### Task
Please transcribe the data that follows exactly, from its first line through the line that contains "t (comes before".

Top of Record extracts

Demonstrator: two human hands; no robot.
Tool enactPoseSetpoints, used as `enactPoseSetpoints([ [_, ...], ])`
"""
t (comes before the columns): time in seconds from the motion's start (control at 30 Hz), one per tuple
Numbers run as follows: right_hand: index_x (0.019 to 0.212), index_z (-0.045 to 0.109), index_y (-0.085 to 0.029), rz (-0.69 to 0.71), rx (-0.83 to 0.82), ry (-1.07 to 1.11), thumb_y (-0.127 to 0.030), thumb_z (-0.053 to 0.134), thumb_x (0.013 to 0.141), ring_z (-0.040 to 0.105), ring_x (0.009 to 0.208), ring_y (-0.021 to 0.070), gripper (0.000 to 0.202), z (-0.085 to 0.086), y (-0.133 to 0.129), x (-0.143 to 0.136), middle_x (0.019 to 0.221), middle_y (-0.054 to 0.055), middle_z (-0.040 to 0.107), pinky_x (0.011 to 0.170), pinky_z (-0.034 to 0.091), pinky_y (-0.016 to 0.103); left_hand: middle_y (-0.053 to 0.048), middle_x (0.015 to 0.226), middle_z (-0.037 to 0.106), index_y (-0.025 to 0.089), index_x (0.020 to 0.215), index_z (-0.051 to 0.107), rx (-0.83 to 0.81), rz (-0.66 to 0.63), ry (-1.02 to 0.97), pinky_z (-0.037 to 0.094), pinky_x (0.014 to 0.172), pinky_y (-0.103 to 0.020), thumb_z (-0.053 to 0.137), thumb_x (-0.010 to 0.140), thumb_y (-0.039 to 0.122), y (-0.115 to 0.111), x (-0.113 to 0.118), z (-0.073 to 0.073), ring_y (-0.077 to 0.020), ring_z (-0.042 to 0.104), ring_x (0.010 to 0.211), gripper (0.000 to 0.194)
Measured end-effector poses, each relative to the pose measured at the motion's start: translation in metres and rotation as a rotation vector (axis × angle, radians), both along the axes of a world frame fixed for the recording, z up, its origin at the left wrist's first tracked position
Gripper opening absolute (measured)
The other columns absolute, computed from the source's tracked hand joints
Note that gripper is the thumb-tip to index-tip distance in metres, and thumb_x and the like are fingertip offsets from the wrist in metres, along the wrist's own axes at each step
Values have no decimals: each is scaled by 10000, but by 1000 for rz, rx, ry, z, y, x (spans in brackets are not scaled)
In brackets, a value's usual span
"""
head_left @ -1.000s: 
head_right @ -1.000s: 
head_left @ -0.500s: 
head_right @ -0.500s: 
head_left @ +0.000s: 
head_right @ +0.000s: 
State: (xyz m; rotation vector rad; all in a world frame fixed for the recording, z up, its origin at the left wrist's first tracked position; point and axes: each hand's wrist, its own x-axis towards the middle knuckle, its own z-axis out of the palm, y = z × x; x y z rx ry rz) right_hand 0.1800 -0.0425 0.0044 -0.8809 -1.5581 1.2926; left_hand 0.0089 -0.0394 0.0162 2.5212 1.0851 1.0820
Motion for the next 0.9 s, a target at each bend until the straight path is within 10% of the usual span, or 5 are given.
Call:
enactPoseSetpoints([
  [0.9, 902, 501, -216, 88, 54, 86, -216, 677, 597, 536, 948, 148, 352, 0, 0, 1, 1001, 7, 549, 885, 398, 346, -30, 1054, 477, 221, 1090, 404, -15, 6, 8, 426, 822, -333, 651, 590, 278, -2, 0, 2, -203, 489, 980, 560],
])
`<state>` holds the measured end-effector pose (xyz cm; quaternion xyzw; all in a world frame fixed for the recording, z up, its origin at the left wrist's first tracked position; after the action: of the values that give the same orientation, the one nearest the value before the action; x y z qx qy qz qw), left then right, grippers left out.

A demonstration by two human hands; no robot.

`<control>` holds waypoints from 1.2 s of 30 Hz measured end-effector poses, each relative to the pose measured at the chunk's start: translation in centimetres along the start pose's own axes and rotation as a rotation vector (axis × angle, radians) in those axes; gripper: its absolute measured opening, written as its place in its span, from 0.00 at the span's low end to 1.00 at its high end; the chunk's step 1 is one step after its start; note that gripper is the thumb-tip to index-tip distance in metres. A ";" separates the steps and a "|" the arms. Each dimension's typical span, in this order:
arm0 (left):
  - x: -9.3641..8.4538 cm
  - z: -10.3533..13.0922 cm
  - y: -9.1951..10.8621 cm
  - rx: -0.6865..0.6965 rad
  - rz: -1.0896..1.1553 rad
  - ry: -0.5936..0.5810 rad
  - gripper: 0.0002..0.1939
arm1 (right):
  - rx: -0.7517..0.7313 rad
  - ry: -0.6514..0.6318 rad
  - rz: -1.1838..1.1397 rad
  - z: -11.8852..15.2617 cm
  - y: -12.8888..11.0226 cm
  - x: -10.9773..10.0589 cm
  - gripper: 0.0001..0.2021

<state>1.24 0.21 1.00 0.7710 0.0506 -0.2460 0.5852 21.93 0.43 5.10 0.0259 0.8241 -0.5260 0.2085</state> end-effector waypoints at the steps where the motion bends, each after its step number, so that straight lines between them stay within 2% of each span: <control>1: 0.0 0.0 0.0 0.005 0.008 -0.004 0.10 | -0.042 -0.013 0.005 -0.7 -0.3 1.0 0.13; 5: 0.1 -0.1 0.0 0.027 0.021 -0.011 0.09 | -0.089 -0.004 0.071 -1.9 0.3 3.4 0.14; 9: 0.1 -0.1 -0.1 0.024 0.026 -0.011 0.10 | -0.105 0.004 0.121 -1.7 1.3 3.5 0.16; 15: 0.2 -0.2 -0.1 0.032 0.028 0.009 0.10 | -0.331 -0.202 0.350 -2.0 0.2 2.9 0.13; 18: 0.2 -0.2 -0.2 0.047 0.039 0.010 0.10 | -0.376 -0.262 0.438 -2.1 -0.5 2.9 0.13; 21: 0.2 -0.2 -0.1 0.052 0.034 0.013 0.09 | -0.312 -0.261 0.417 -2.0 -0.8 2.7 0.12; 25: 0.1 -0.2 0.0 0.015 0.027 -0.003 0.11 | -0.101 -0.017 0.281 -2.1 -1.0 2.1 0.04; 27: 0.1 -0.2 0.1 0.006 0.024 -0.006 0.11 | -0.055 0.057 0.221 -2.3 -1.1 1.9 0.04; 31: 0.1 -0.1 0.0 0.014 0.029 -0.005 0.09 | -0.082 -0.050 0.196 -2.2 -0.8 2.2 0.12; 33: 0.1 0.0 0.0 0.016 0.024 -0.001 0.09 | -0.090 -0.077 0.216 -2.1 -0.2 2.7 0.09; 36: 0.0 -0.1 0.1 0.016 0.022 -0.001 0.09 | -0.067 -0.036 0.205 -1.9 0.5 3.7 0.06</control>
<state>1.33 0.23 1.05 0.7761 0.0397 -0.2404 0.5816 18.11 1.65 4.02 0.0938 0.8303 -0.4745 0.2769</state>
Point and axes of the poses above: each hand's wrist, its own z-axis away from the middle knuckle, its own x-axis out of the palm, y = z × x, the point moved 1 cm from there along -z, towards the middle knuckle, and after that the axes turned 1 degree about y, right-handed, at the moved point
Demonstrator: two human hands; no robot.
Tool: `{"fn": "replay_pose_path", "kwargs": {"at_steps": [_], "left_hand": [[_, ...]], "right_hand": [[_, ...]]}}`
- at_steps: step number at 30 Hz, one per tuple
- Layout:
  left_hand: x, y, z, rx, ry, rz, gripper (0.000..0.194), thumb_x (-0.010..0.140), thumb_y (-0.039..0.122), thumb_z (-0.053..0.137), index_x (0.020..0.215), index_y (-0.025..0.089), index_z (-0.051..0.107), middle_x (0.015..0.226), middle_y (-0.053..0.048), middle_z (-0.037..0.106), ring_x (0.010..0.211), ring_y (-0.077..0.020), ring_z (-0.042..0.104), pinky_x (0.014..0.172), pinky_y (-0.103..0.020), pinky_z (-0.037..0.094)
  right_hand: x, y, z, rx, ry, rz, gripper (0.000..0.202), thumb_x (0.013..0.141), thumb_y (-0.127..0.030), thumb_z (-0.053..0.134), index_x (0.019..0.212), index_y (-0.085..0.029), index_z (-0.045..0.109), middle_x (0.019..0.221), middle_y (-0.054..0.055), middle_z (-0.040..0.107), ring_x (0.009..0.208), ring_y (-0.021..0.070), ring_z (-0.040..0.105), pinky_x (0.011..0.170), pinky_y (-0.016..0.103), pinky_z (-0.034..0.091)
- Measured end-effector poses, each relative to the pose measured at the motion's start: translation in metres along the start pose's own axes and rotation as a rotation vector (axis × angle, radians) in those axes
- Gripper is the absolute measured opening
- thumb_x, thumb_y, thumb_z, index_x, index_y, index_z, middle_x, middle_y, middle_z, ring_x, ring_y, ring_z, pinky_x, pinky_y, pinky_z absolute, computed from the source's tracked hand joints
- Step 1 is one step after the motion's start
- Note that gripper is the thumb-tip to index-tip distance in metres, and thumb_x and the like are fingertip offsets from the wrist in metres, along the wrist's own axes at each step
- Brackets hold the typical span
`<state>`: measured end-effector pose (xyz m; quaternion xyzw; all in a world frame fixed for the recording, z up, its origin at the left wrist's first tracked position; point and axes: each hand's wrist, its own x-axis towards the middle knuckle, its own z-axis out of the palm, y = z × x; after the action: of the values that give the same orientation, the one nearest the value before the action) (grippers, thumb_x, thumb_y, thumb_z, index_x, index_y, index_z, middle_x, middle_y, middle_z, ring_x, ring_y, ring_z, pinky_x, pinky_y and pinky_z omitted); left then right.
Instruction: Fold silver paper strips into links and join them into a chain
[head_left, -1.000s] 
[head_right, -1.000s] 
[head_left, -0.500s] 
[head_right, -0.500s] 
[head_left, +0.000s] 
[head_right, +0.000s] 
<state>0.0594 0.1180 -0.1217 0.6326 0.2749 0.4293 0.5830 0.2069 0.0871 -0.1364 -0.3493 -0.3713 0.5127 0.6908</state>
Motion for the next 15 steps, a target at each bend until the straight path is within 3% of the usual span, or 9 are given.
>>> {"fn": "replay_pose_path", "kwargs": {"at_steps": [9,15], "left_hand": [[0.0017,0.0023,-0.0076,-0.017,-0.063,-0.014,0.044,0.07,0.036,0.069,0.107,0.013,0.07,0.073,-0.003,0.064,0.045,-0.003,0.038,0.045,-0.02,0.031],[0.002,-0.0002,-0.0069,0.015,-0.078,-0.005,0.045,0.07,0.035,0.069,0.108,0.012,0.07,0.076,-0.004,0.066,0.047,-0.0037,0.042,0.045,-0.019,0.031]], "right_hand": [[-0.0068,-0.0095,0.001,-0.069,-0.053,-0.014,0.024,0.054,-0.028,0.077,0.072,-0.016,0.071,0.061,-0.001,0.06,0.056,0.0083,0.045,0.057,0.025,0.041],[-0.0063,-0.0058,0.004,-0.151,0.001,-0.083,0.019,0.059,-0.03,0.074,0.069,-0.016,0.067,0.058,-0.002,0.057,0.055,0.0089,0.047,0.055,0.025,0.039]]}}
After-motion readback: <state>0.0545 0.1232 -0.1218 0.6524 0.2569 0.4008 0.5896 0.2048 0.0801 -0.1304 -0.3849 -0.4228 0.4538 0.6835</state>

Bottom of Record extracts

### Written reply
Demonstrator: two human hands; no robot.
Tool enactPoseSetpoints, used as `enactPoseSetpoints([ [_, ...], ])`
"""
t (comes before the columns): time in seconds from the motion's start (control at 30 Hz), one per tuple

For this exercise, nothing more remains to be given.